This is the game they make you play in Hell.
I try to see the good in games. I gnash, scrape, scratch, scrounge, and gnaw at a game’s core material to separate the good parts from the bad. I try to ignore my prejudices inherent to things like sports games, or in this case movie-based titles, and find the diamonds in the rough. However, I find myself unable to find one redeeming, decent, or even below average quality about Charlie’s Angels.
It is appropriate for me to be blunt, and I am no less blunt than a mace strapped to an opening car door to the face when I say that Charlie’s Angels is the worst game I have ever played. Not just the worst game on the GameCube… the worst I have ever played. EVER. I do not even know where to start.
The game’s claim that it is “mission-based” is laughable at best, unless the “mission” throughout the entire game is to beat up a bunch of mindless, cheap enemies (who all shop at the same clothing store) and then to press a button or use a computer after they are all beaten. Occasionally, you will be treated to the longest ladder in video game history. It’s true. It took me one minute and 21 seconds to climb the ladder in the first level. And I think I counted it short. Supposedly, the point of the game is that you are trying to stop some guys from stealing monuments from the around the world. First, the Statue of Liberty is stolen, and before you can say “Carmen Sandiego,” the crooks attempt to steal something from the Forbidden City. All the while, the evil masterminds are attacking you with a group of the worst rendered and badly animated cronies ever to step into digital code.
The difficulty of Charlie’s Angels can only be described as odd. The aforementioned identically-clad palette-swap all-stars you combat are some of the cheapest, buggy, guard-breaking, gang-fighting enemies I have ever seen. Especially in the later levels, the bad guys never stop hitting you, and they even gain the ability to chuck grenades from off-screen, sometimes without even a throw animation. It’s like they just spawn these explosives from their skin. Seems unfair, doesn’t it? But you couldn’t lose at Charlie’s Angels if you made it your life mission to do so. I beat the game with nothing but my left thumb on the control stick and my right index and middle fingers tapping X and Y alternatively, even though there are special moves like grabs and throwing things. It’s actually more dangerous to attempt that stuff, because the control responsiveness is shot. I even beat bosses using just basic punch+kick button-mashing, without them laying a scratch on me. Even if they land one of those explosives on you, and even if the camera decides it needs to wig out like it does every 40 seconds, the game inexplicably throws health powerups and 1-ups as if water onto a man engulfed in flames.

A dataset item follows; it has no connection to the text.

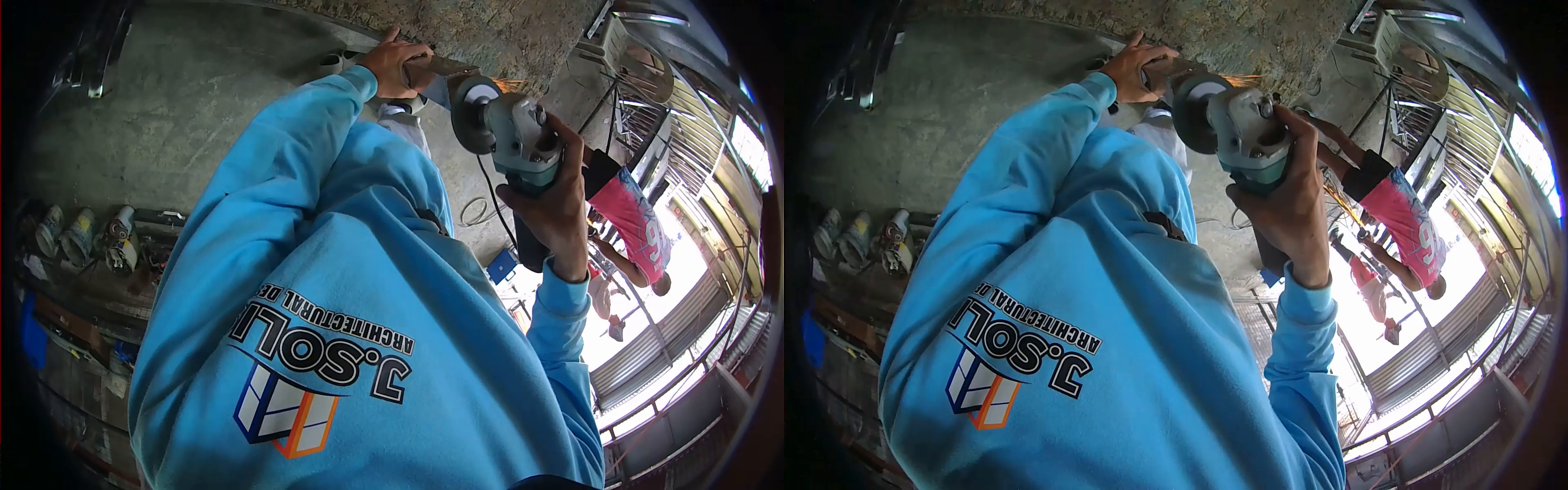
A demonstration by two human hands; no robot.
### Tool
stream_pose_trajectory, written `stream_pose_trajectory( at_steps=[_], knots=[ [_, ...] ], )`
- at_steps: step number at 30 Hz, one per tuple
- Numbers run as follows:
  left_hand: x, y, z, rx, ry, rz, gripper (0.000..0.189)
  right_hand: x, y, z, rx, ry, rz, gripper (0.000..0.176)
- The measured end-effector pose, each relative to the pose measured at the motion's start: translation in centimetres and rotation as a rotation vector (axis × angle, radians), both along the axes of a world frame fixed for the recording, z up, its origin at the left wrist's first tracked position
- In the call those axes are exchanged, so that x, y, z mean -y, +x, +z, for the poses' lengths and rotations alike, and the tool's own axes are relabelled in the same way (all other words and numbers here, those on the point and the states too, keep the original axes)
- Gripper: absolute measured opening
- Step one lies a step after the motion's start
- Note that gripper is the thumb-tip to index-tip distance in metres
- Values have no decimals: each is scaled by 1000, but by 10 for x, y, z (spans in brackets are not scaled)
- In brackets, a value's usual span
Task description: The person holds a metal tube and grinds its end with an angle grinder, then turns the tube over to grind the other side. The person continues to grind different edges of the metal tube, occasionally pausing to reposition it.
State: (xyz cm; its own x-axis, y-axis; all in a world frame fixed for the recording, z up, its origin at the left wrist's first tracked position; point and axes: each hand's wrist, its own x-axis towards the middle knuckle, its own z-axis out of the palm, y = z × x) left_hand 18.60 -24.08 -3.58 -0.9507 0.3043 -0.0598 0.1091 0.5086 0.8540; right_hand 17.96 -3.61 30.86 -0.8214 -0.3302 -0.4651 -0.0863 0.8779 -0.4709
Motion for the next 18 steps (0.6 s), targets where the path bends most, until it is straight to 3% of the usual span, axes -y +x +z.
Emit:
stream_pose_trajectory(
  at_steps=[18],
  knots=[
    [-1, -3, -3, 11, 23, -13, 82, -33, 36, 9, 60, 20, -131, 95]
  ],
)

For authenticity, the three stars of Charlie’s Angels, Lucy Liu, Drew Barrymore, and Cameron Diaz lend their voices to the game. They give their performances with about as much enthusiasm as a severe burn ward finding a box of road flares. Their tacky, forceless, and barely heard one-liners get old quick. Even in the cutscenes, you get a feeling that the development team could only get the three actresses for a limited time, and the ladies did not enjoy their time working on the game.
This game is just a lesson in bad coding. I have experienced at least 20 bugs, such as defeated enemies floating in mid-air, characters sinking into the ground, getting caught in walls, camera glitches, and the list goes on. Ostensibly there are extras, but they amount to pictures of the Charlie’s Angels: Full Throttle shoot and a trailer of the same. There’s nothing here that makes the game worth buying or renting or even gazing upon. I have failed in my mission to find at least some good in a video game. I cannot recommend this game to anyone, at anytime, in any country. It is just that bad.